The Proper Way
This gets really complicated, really quickly! Some factors:
- Albedo, or how much light the earth gives off. This is about 0.3 for back-of napkin efforts, but actually depends on what material is pointing to the sky (and atmosphere).
- Incoming solar energy, which starts as a baseline energy for the whole planet but also changes based on location (because the earth is round).
You then get to develop or find a climate model that takes the above factors in, calculates their effects on currents and wind, and allow for a variable incoming wattage, get a degree in astro-meteorology, and get the final answer.
The Improper Way
It's time for radical approximations. We are talking spherical cows, frictionless planes, negligible air resistance sort of approximations! Nevermind that incident solar energy runs the weather and determines the climates of the world, which then in turn determines average temperature for a given time and season! We don't have time for that!

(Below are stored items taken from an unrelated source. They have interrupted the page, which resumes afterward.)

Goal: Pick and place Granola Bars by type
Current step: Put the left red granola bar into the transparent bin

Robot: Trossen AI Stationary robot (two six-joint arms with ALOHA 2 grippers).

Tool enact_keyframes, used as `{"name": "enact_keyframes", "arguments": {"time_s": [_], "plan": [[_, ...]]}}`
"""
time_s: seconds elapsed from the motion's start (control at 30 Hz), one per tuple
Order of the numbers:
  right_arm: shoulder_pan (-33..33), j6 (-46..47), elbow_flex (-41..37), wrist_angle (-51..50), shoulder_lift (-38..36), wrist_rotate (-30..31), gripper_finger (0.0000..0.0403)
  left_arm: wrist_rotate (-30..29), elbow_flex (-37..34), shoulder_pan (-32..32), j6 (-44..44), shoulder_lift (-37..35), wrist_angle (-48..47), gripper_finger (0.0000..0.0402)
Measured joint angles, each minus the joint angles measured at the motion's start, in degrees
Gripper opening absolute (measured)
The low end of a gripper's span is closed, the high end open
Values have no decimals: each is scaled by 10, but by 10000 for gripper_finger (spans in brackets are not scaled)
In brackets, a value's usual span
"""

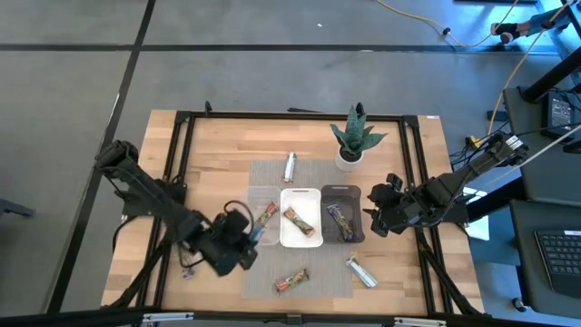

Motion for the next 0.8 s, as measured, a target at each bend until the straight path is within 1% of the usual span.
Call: {"name": "enact_keyframes", "arguments": {"time_s": [0.17, 0.3, 0.4, 0.5, 0.6, 0.8], "plan": [[0, 0, 0, 0, 0, 0, 213, 31, 0, 76, 39, 23, -5, 118], [0, 2, 0, 0, 0, -1, 213, 48, 0, 130, 33, 39, -13, 118], [0, 5, 0, 1, 0, -1, 213, 81, 0, 162, 17, 52, -20, 118], [0, 5, 0, 2, 0, -2, 213, 127, 0, 182, 7, 73, -25, 118], [0, 5, 0, 3, 0, -2, 213, 165, 0, 195, 19, 95, -26, 118], [0, 3, 0, 3, 0, -2, 214, 171, 0, 211, 24, 126, -24, 118]]}}
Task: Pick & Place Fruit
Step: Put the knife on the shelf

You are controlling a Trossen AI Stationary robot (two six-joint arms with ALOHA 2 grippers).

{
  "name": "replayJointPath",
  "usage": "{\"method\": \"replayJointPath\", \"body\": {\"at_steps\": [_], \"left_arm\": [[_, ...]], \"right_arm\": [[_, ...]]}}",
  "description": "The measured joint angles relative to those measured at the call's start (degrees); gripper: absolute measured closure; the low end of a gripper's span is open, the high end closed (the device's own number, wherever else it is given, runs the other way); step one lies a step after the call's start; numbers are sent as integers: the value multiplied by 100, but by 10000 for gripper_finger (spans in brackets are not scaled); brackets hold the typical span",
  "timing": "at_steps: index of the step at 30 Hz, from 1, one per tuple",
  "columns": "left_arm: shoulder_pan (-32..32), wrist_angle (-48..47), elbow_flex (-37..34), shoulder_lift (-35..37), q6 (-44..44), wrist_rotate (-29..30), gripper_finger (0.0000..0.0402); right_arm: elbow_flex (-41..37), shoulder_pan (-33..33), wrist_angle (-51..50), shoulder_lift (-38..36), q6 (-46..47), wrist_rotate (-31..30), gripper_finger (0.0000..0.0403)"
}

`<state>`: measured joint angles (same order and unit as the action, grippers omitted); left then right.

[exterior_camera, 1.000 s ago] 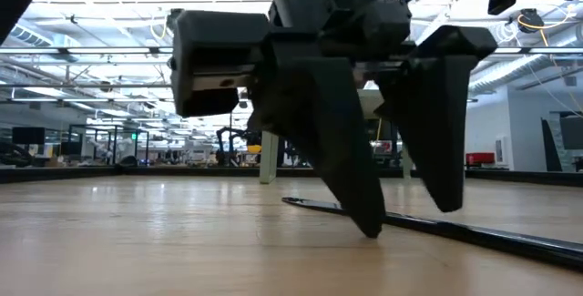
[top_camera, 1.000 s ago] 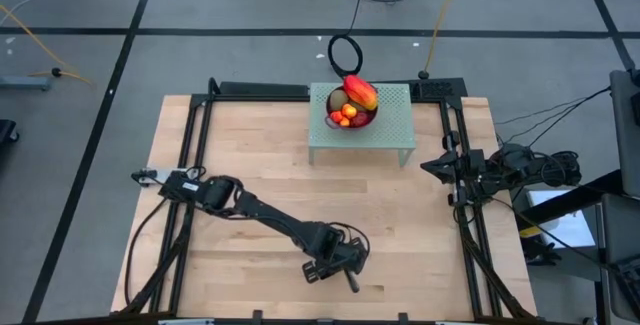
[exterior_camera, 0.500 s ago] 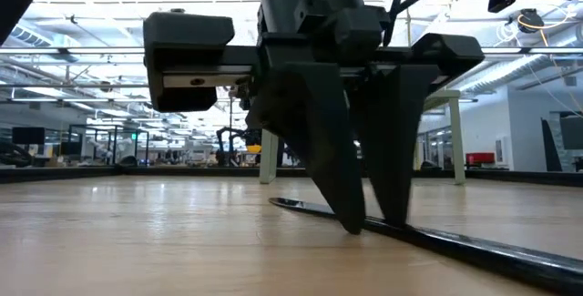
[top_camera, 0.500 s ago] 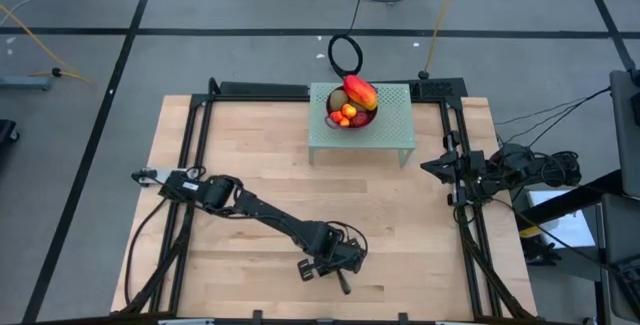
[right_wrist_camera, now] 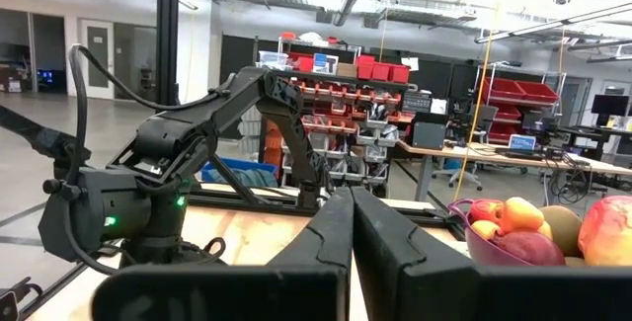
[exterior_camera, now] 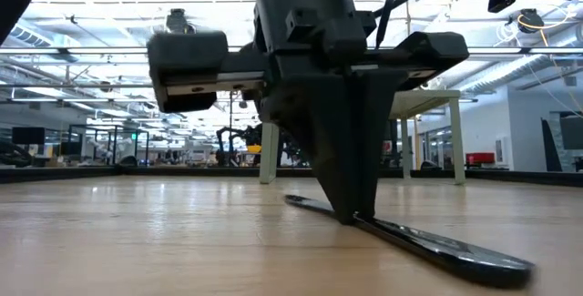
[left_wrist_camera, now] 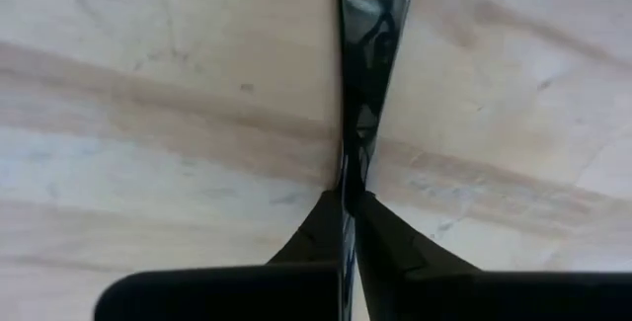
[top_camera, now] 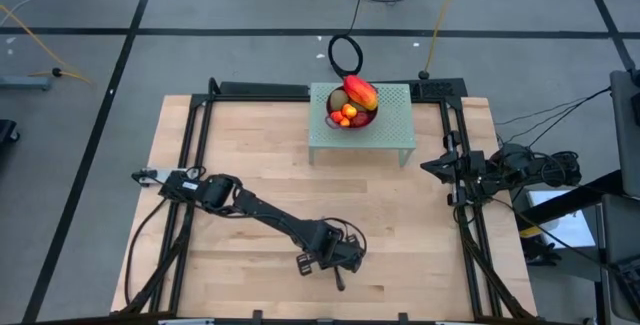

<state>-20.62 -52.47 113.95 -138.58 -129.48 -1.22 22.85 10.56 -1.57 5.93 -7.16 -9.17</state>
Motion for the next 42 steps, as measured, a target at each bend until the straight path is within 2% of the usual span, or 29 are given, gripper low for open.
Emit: {"method": "replayJointPath", "body": {"at_steps": [3, 25, 31, 42], "left_arm": [[2, -7, -2, 0, -1, 168, 396], [-80, 16, -11, 23, -32, 373, 394], [-132, -206, -28, 140, -116, 747, 394], [-133, -142, -26, 162, -110, 904, 397]], "right_arm": [[0, 1, -1, 0, 2, -1, 403], [0, -1, -1, 0, 46, 1, 403], [0, -1, -3, 1, 40, 1, 403], [-2, -1, -2, 1, 31, 1, 403]]}}
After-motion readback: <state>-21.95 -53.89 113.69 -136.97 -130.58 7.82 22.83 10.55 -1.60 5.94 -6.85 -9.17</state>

The general approach here would be...
- Select a real city given city to use as your approximate stand in for your hypothetical earth
- Get an average temperature and solar radiance for that city
- Use the Stephan-Bolzmann law to figure out the heat flux out for that spot.
- Use this to get a ratio of energy lost from the sun to energy gained from the sun
- Figure out the new solar radiance for your hypothetical earth and location.
- Use the ratio from 4 to determine how much energy the new hypothetical spot is putting back out into space
- Use Stephan-Bolzmann to figure out the new temperature, using the energy flux from 6.
Using that Stephan-Bolzmann law for a whole planet is more accurate, because you do not have winds and waves doing things like transferring heat to or away from the area of consideration. We know Earth's albedo is about 0.3, so we can jump directly to taking solar flux and bringing it in to get temperature.
Make sure, once again, to use that grey body approximation!